-- TASK STATEMENT --
Every line from the first one in the data below through the line holding "Trace the outline of every instance of the black" is to be written out exactly, with the pictures omitted.

Stored items from a collection
#####

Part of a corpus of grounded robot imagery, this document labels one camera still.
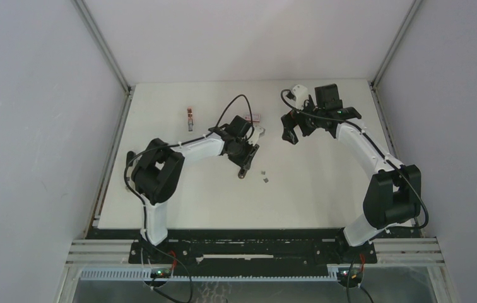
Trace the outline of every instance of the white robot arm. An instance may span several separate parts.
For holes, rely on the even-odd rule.
[[[145,217],[142,236],[153,245],[159,245],[168,235],[166,224],[167,200],[173,195],[184,165],[208,157],[227,155],[240,167],[238,178],[243,179],[250,169],[264,129],[236,116],[230,124],[209,129],[208,136],[186,144],[170,146],[157,138],[152,140],[137,163],[134,152],[127,154],[128,182],[144,200]]]
[[[363,202],[363,214],[340,231],[343,250],[358,247],[373,239],[387,227],[404,223],[420,213],[420,171],[416,166],[405,166],[393,157],[367,133],[361,115],[353,107],[343,107],[336,85],[315,88],[317,104],[303,85],[295,85],[281,92],[283,101],[293,108],[281,117],[282,138],[298,143],[294,127],[308,136],[317,128],[329,131],[333,138],[344,144],[365,171],[370,184]],[[295,103],[290,105],[286,99]],[[399,174],[404,174],[411,185]]]

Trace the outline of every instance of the small bottle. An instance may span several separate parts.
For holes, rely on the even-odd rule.
[[[187,108],[189,131],[194,131],[194,118],[192,117],[192,107]]]

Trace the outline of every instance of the black cable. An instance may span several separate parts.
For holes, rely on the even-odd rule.
[[[233,98],[233,100],[231,100],[231,102],[229,102],[229,104],[225,107],[225,109],[223,110],[223,112],[221,113],[220,115],[220,118],[218,118],[218,122],[216,122],[216,125],[215,125],[215,128],[217,128],[219,125],[220,125],[220,122],[223,118],[223,116],[225,115],[226,111],[229,109],[229,107],[234,103],[234,101],[236,101],[236,99],[240,98],[240,97],[244,97],[244,99],[246,100],[246,103],[248,104],[248,110],[250,112],[250,122],[252,124],[252,133],[250,134],[250,136],[246,139],[246,141],[248,141],[254,134],[254,117],[253,117],[253,113],[252,113],[252,107],[250,106],[250,101],[248,100],[248,98],[244,95],[244,94],[240,94],[238,96],[236,96],[235,98]],[[214,132],[213,131],[210,131],[206,136],[202,136],[202,137],[199,137],[199,138],[196,138],[196,139],[192,139],[192,140],[189,140],[189,141],[186,141],[186,142],[182,142],[181,145],[186,145],[186,144],[189,144],[189,143],[193,143],[193,142],[196,142],[196,141],[199,141],[199,140],[203,140],[205,139],[206,137],[210,136],[211,134],[213,134]],[[140,199],[140,201],[142,202],[142,206],[143,206],[143,212],[144,212],[144,229],[146,229],[146,239],[149,240],[149,235],[148,235],[148,231],[147,231],[147,226],[148,226],[148,214],[147,214],[147,211],[146,211],[146,201],[144,200],[144,198],[142,198],[142,196],[137,193],[132,187],[131,185],[129,184],[129,178],[127,176],[127,171],[129,170],[129,167],[131,167],[131,165],[134,163],[134,161],[141,157],[142,155],[144,155],[145,153],[148,153],[148,152],[152,152],[154,150],[157,150],[157,149],[160,149],[160,148],[175,148],[175,147],[179,147],[180,145],[179,144],[174,144],[174,145],[165,145],[165,146],[158,146],[158,147],[155,147],[155,148],[150,148],[149,150],[144,150],[140,153],[138,153],[137,155],[135,155],[128,163],[127,165],[125,166],[125,170],[123,171],[123,180],[125,182],[125,185],[127,186],[128,190],[130,192],[132,192],[136,197],[138,197],[138,199]],[[187,273],[187,276],[189,277],[189,281],[190,281],[190,297],[189,297],[189,300],[187,302],[182,302],[182,301],[179,301],[179,300],[175,300],[173,298],[171,298],[170,296],[168,296],[167,294],[164,294],[163,292],[161,292],[160,290],[158,290],[157,288],[152,288],[156,293],[160,294],[161,296],[163,296],[164,298],[168,299],[168,300],[171,300],[172,302],[175,302],[175,303],[190,303],[190,301],[192,300],[192,295],[194,293],[194,287],[193,287],[193,284],[192,284],[192,276],[190,276],[190,273],[188,271],[188,269],[186,268],[186,266],[181,262],[179,261],[176,257],[173,257],[172,255],[170,254],[167,254],[163,251],[161,251],[160,249],[154,247],[158,252],[176,260],[179,264],[181,264],[181,266],[183,266],[183,268],[185,269],[186,273]]]
[[[146,230],[146,238],[149,239],[149,237],[148,237],[148,231],[147,231],[147,230]],[[169,295],[167,295],[167,294],[163,293],[162,291],[160,291],[158,288],[153,287],[153,288],[152,288],[153,291],[156,292],[156,293],[158,293],[159,295],[163,296],[164,298],[166,298],[166,299],[168,299],[168,300],[174,302],[174,303],[190,303],[190,301],[192,301],[192,296],[194,295],[194,285],[192,284],[192,276],[190,276],[190,273],[189,273],[187,267],[185,266],[185,264],[183,264],[183,262],[179,261],[176,257],[172,256],[171,254],[167,254],[167,253],[161,251],[160,249],[158,249],[158,248],[156,248],[156,247],[154,247],[154,248],[155,248],[158,252],[160,252],[160,253],[162,253],[162,254],[164,254],[164,255],[166,255],[166,256],[172,258],[173,260],[175,260],[175,261],[177,261],[179,264],[181,264],[181,266],[183,266],[183,268],[185,269],[185,271],[186,271],[186,273],[187,273],[187,276],[189,277],[190,296],[189,296],[188,301],[183,302],[183,301],[179,301],[179,300],[176,300],[176,299],[170,297]]]
[[[376,145],[376,143],[372,140],[371,137],[368,136],[367,133],[363,133],[363,130],[361,129],[361,127],[359,127],[357,124],[353,123],[353,122],[350,122],[350,121],[347,121],[347,120],[341,120],[341,119],[333,119],[333,118],[326,118],[326,117],[321,117],[321,116],[317,116],[317,115],[313,115],[313,114],[309,114],[308,112],[304,112],[300,109],[297,109],[296,107],[290,105],[287,100],[285,100],[285,96],[283,95],[285,92],[289,92],[289,93],[292,93],[290,90],[282,90],[281,93],[280,93],[280,97],[281,97],[281,100],[283,101],[283,103],[285,103],[285,105],[287,105],[288,107],[290,107],[291,109],[301,113],[301,114],[304,114],[306,116],[309,116],[309,117],[312,117],[312,118],[315,118],[315,119],[321,119],[321,120],[327,120],[327,121],[334,121],[334,122],[340,122],[340,123],[347,123],[351,126],[353,126],[355,129],[357,129],[360,134],[362,134],[366,139],[367,141],[372,145],[372,147],[374,148],[374,150],[376,150],[376,152],[392,167],[394,168],[394,170],[396,170],[396,172],[404,179],[404,181],[406,181],[407,185],[409,186],[409,188],[413,191],[413,193],[415,194],[415,196],[417,196],[417,198],[419,199],[419,203],[421,204],[421,207],[423,209],[423,212],[425,214],[425,219],[424,219],[424,223],[422,225],[419,225],[419,226],[415,226],[415,227],[409,227],[409,226],[396,226],[396,227],[391,227],[392,229],[423,229],[425,228],[427,225],[428,225],[428,221],[429,221],[429,218],[428,218],[428,210],[424,204],[424,201],[422,200],[421,196],[417,193],[417,190],[415,190],[415,188],[411,185],[411,183],[409,183],[409,180],[408,178],[406,178],[406,176],[402,173],[401,170],[399,170],[391,161],[389,161],[388,159],[386,159],[386,156],[384,155],[384,153],[382,153],[382,151],[380,150],[380,148]]]
[[[350,277],[351,277],[352,267],[354,267],[354,263],[358,257],[359,257],[359,254],[357,254],[352,259],[352,263],[350,263],[350,268],[348,268],[348,274],[346,276],[346,298],[348,299],[348,303],[352,303],[352,300],[350,299]]]
[[[352,271],[352,267],[354,267],[354,263],[355,261],[357,260],[357,258],[359,257],[359,254],[357,254],[352,262],[350,263],[350,268],[348,268],[348,275],[346,276],[346,298],[348,299],[348,303],[352,303],[352,300],[350,299],[350,278],[352,277],[352,275],[350,274],[351,271]],[[374,303],[374,300],[372,300],[372,297],[370,296],[370,293],[367,292],[367,290],[361,286],[361,284],[358,285],[358,287],[365,292],[365,294],[367,295],[367,297],[370,299],[370,302],[371,303]]]
[[[363,287],[363,286],[360,285],[359,288],[360,288],[363,292],[365,292],[365,295],[367,295],[367,297],[370,299],[370,303],[374,303],[374,300],[372,300],[372,297],[371,297],[370,294],[367,292],[367,290],[365,289],[365,287]]]
[[[419,194],[417,194],[417,191],[415,190],[415,188],[411,185],[411,183],[409,182],[408,178],[406,178],[406,176],[404,175],[404,173],[402,173],[402,171],[400,171],[400,169],[398,169],[398,167],[396,167],[396,165],[394,165],[390,160],[386,160],[386,162],[392,167],[394,168],[394,170],[396,170],[396,172],[402,177],[402,179],[404,179],[404,181],[406,181],[406,183],[408,184],[409,188],[411,188],[411,190],[415,193],[415,196],[417,196],[417,198],[419,199],[419,203],[421,204],[421,207],[423,209],[423,212],[424,212],[424,223],[422,223],[422,225],[420,226],[417,226],[417,227],[409,227],[409,226],[396,226],[396,227],[393,227],[395,229],[423,229],[425,228],[427,225],[428,225],[428,221],[429,221],[429,217],[428,217],[428,209],[426,208],[426,205],[424,204],[424,202],[422,201],[422,198]]]

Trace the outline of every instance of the glass panel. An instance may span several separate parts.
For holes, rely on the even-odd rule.
[[[435,303],[426,268],[367,268],[362,284],[375,302]],[[179,300],[189,296],[187,282],[168,282],[160,288]],[[370,302],[364,292],[350,289],[352,302]],[[140,282],[80,281],[73,302],[169,302]],[[194,282],[192,302],[296,303],[347,302],[345,288],[336,282]]]

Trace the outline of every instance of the white table surface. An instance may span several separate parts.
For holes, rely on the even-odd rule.
[[[98,228],[138,229],[142,207],[123,181],[126,153],[144,150],[154,138],[170,144],[197,138],[216,123],[233,97],[245,94],[261,115],[266,134],[258,144],[246,178],[226,156],[206,158],[184,167],[177,190],[168,200],[171,229],[297,229],[343,227],[363,213],[368,188],[365,173],[341,143],[318,129],[293,146],[281,139],[280,117],[289,108],[280,91],[294,84],[314,88],[335,83],[345,107],[354,106],[369,133],[387,146],[366,80],[233,81],[143,83],[136,85],[115,159]],[[187,107],[194,132],[187,131]],[[247,113],[237,100],[222,123]]]

#####

-- THE COMPLETED TASK --
Part of a corpus of grounded robot imagery, this document labels one camera still.
Trace the outline of every instance of the white robot arm. An instance may span several separate parts.
For holes, rely on the even-odd rule.
[[[145,217],[142,236],[153,245],[159,245],[168,235],[166,224],[167,200],[173,195],[184,165],[208,157],[227,155],[240,167],[238,178],[243,179],[250,169],[264,129],[236,116],[230,124],[209,129],[208,136],[186,144],[170,146],[157,138],[152,140],[137,163],[134,152],[127,154],[128,182],[144,200]]]
[[[363,202],[363,214],[340,231],[343,250],[358,247],[373,239],[387,227],[404,223],[420,213],[420,171],[416,166],[405,166],[393,157],[367,133],[361,115],[353,107],[343,107],[336,85],[315,88],[317,104],[303,85],[295,85],[281,92],[283,101],[293,108],[281,117],[282,138],[298,143],[294,127],[308,136],[317,128],[329,131],[333,138],[344,144],[365,171],[370,184]],[[295,103],[290,105],[286,99]],[[399,174],[404,174],[411,185]]]

Trace the outline of every instance of the small bottle. An instance may span several separate parts.
For holes, rely on the even-odd rule.
[[[187,108],[189,131],[194,131],[194,118],[192,117],[192,107]]]

Trace the outline of every instance of the black cable. An instance may span several separate parts.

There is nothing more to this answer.